Lo peor que le puede pasar a una película de acción es fallar precisamente en la acción. Wolverine inmortal exhibe ese complejo que de vez en cuando padece el cine de gran escala y que consiste en temer la fórmula de su propio éxito.
Sin dudas, el personaje de la maravillosa saga X-Men que más se parece a un superhéroe básico es Wolverine: una poderosa combinación de hombre y lobo que cuenta con el beneficio adicional de ser inmortal. ¿Qué mejor mezcla de instinto e indestructibilidad puede tener a disposición un guionista para tachar el cerebro y concentrarse en los músculos?

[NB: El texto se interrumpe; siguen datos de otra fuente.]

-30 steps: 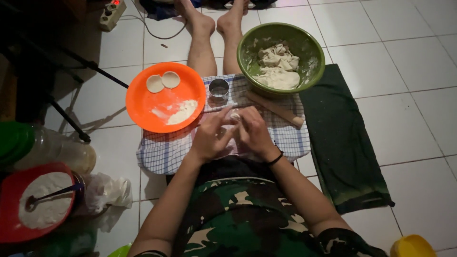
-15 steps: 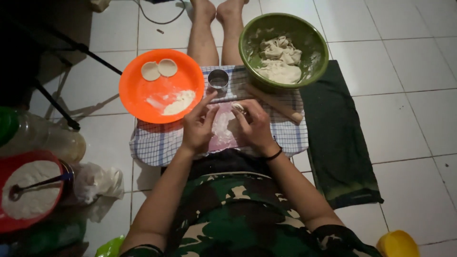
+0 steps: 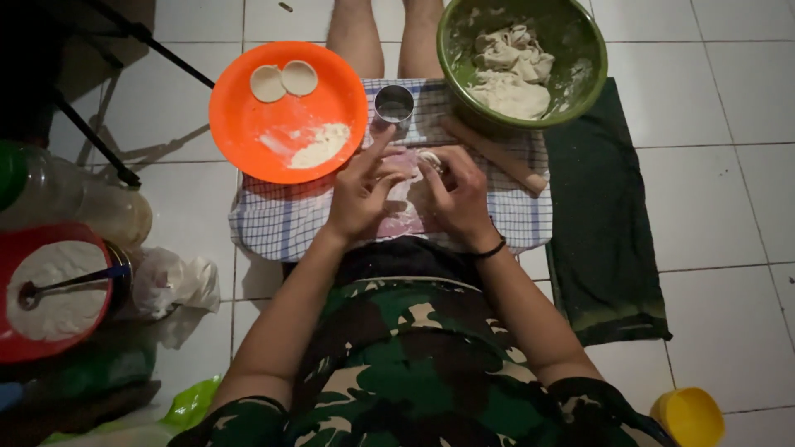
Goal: A person sitting on the floor is wrapping a filling into small dough discs and pinching the edges to seal them into dumplings.
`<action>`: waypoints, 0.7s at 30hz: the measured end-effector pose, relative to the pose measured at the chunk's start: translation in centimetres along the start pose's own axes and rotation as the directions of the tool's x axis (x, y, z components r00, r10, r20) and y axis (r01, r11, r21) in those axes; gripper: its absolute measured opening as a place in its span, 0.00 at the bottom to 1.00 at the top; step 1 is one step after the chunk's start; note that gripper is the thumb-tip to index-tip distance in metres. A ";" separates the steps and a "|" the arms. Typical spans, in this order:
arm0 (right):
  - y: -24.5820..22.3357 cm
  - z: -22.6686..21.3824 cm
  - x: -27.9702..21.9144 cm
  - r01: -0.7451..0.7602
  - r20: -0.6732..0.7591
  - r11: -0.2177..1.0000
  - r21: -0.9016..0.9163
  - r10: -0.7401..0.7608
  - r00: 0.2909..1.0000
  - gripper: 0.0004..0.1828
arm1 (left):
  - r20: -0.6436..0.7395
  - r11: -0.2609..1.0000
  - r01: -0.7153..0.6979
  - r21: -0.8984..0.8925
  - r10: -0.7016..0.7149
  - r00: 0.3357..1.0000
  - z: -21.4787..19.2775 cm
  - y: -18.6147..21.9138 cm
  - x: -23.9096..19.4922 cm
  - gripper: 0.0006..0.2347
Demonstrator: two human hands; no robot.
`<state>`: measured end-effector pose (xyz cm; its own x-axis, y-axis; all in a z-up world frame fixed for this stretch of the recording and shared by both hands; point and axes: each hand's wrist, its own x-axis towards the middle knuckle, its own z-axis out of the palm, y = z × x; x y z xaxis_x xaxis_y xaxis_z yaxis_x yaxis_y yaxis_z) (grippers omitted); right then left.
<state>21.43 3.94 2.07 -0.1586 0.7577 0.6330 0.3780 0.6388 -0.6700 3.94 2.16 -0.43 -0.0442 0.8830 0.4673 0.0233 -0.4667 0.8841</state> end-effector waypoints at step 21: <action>-0.4 -0.1 0.2 0.012 -0.034 0.999 0.039 -0.011 0.999 0.07 | 0.005 0.919 -0.277 0.282 0.287 0.958 0.0 1.6 0.7 0.14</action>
<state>21.31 3.86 2.50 -0.1318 0.7457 0.6531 0.3405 0.6528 -0.6766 3.92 2.06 1.32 -0.0311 0.7118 0.7017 0.3154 -0.6592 0.6826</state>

Sin embargo, parece ser que sin un trauma o un conflicto interior, los superhéroes del siglo 21 no resultan creíbles. ¡Pero si justamente su potencia radica en que sean increíbles! En este caso, Wolverine (que ya es como un seudónimo de Hugh Jackman) sufre una doble crisis. Primero: no puede dormir acosado por sueños en los que se le aparece Jean, la mujer mutante a la que amaba y a la que mató. Segundo: pierde la invulnerabilidad a manos de sus ambiguos enemigos.
El efecto narrativo de los dos problemas es letal para la película, porque ambos tienden a interrumpir el flujo de la acción y a transformarla en una mera ilustración de la angustia de Wolwerine, todo esto mal hervido en un romance entre el protagonista y una rica heredera japonesa, que nunca levanta temperatura.
Se sabe que el escenario de X-Men es el planeta, de modo que no sorprende que la acción transcurra en Japón, lo que a la vez habilita para ciertos guiños a la tradición fantástica nipona y también a su historia, como la tragedia de Nagasaki en 1945, que es el punto cronológico donde comienza todo.
Por supuesto, aun las películas fallidas suelen contener grandes momentos. En ese rubro debe figurar la pelea en el techo de un tren de alta velocidad, una verdadera contribución a un tipo de escena que prácticamente nació con el cine y que en Wolverine inmortal vive unos minutos sublimes.